Benefit Plans and Programs. During the Employment Period, to the extent permitted by applicable law and subject to the terms and eligibility requirements of any such plan or program, Employee will be eligible to participate in all benefit plans, arrangements, programs and practices (each a “Benefit Plan”), including improvements or modifications of the same, that are available to other senior executives of the Company and its Affiliates from time to time, subject to the eligibility requirements and other terms and conditions of such Benefit Plans, which Benefit Plans shall (at all times during the Employment Period) provide benefits to Employee that are substantially comparable in the aggregate to those provided to Employee by EPEPM as of the day immediately preceding the Effective Date; provided, however, that (i) such comparability shall be determined without regard to any equity-based incentive compensation, defined benefit pension plan, any retiree medical or other post-retirement welfare plan, or benefits under any frozen employee benefit plan and (ii) such benefits shall be subject to market adjustment to reflect, among other things, the addition of a company medical insurance subsidy and the absence of benefit accruals under any defined benefit plan or supplemental executive retirement plan. The Company will establish a 401(k) plan with a dollar-for-dollar match up to 6% of eligible compensation plus a profit-sharing contribution in an amount sufficient so that the retirement benefits provided to Employee are substantially comparable in the aggregate to those provided as of the date immediately preceding the Effective Date (provided that in no event will the profit sharing contribution exceed 5% of eligible compensation) and will continue to provide long-term disability, life and travel accident benefits.
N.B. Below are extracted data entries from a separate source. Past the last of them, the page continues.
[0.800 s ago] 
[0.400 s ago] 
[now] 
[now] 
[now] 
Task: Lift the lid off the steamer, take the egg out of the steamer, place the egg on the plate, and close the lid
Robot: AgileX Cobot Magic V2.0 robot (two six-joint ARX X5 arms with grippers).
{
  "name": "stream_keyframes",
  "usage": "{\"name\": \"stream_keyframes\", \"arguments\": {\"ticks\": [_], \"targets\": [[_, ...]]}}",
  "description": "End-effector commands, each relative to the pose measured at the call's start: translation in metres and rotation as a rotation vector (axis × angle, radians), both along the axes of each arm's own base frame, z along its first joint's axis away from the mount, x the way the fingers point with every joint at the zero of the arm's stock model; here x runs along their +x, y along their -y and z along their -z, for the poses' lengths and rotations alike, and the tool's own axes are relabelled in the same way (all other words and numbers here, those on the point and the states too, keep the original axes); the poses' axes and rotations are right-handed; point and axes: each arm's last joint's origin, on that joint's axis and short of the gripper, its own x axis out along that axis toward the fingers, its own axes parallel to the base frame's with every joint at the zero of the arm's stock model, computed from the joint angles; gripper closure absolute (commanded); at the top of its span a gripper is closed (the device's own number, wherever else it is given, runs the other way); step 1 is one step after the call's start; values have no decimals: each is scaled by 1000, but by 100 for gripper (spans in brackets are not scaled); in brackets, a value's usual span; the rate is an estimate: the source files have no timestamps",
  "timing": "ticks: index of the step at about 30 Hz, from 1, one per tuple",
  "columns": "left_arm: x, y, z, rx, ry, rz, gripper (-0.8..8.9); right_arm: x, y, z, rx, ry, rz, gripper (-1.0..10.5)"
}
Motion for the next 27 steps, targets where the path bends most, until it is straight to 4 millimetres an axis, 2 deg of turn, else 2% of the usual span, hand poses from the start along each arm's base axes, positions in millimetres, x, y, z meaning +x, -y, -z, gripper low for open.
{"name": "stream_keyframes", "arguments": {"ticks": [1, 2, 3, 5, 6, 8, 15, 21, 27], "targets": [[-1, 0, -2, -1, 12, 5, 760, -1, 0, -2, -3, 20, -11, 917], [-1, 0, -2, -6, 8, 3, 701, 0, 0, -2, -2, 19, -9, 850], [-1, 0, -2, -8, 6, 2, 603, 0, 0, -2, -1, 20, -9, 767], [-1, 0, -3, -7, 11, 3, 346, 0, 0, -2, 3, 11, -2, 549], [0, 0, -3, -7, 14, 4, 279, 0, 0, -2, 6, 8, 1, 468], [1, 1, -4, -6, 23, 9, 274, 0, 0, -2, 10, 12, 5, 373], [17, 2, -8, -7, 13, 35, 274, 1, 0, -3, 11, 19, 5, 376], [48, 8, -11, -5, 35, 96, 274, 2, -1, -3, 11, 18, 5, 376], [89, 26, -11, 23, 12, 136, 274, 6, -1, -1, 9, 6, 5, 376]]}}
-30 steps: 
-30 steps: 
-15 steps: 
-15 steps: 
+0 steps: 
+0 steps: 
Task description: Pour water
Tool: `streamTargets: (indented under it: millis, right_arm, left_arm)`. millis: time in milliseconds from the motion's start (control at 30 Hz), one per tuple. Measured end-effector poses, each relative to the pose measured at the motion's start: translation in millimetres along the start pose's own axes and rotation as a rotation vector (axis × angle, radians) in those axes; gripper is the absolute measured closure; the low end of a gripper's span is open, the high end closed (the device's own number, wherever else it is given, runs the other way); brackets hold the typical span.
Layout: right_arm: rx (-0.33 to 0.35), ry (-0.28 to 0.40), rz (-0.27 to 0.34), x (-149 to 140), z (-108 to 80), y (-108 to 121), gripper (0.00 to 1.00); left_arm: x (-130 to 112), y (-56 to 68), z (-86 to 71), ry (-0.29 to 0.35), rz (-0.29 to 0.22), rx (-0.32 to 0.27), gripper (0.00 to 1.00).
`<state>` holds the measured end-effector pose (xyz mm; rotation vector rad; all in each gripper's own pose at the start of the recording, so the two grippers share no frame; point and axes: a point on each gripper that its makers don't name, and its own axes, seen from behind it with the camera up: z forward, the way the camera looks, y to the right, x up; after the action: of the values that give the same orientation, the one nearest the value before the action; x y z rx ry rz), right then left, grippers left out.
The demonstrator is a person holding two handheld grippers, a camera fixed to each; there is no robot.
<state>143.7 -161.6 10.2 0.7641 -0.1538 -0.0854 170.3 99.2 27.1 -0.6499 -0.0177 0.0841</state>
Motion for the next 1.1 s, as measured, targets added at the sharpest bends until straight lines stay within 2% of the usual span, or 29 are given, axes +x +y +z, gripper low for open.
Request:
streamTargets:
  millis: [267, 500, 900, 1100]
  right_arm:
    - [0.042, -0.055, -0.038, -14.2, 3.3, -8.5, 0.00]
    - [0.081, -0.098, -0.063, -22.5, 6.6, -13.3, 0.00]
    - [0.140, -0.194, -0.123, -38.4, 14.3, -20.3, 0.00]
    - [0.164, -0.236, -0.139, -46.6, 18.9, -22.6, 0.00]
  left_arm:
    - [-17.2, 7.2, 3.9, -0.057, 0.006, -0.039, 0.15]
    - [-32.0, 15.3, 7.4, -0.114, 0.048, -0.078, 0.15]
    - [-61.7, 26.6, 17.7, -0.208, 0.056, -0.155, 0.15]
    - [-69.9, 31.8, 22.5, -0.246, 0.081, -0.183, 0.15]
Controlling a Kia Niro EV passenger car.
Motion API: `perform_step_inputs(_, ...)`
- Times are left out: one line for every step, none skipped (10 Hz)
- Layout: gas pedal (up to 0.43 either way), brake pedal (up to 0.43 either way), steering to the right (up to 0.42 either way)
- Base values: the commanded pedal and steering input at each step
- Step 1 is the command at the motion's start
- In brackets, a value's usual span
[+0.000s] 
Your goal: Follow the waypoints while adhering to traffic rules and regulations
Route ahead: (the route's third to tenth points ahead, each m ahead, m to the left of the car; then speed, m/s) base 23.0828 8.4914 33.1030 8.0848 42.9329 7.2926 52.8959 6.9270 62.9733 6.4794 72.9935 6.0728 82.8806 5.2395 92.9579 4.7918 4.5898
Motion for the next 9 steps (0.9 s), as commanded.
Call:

The Company will not, however, by reason of this Section 5(b) be obligated either (i) to institute, maintain, or refrain from changing, amending, or discontinuing any such Benefit Plan, or (ii) to provide Employee with all benefits provided to any other person or individual employed by the Company or any of its Affiliates, in each case so long as the Company provides Employee with benefits that are substantially comparable in the aggregate to the benefits described pursuant to this paragraph.

Appears in 7 contracts

Samples: Employment Agreement (MBOW Four Star, L.L.C.), Employment Agreement (EP Energy Corp), Employment Agreement (MBOW Four Star, L.L.C.)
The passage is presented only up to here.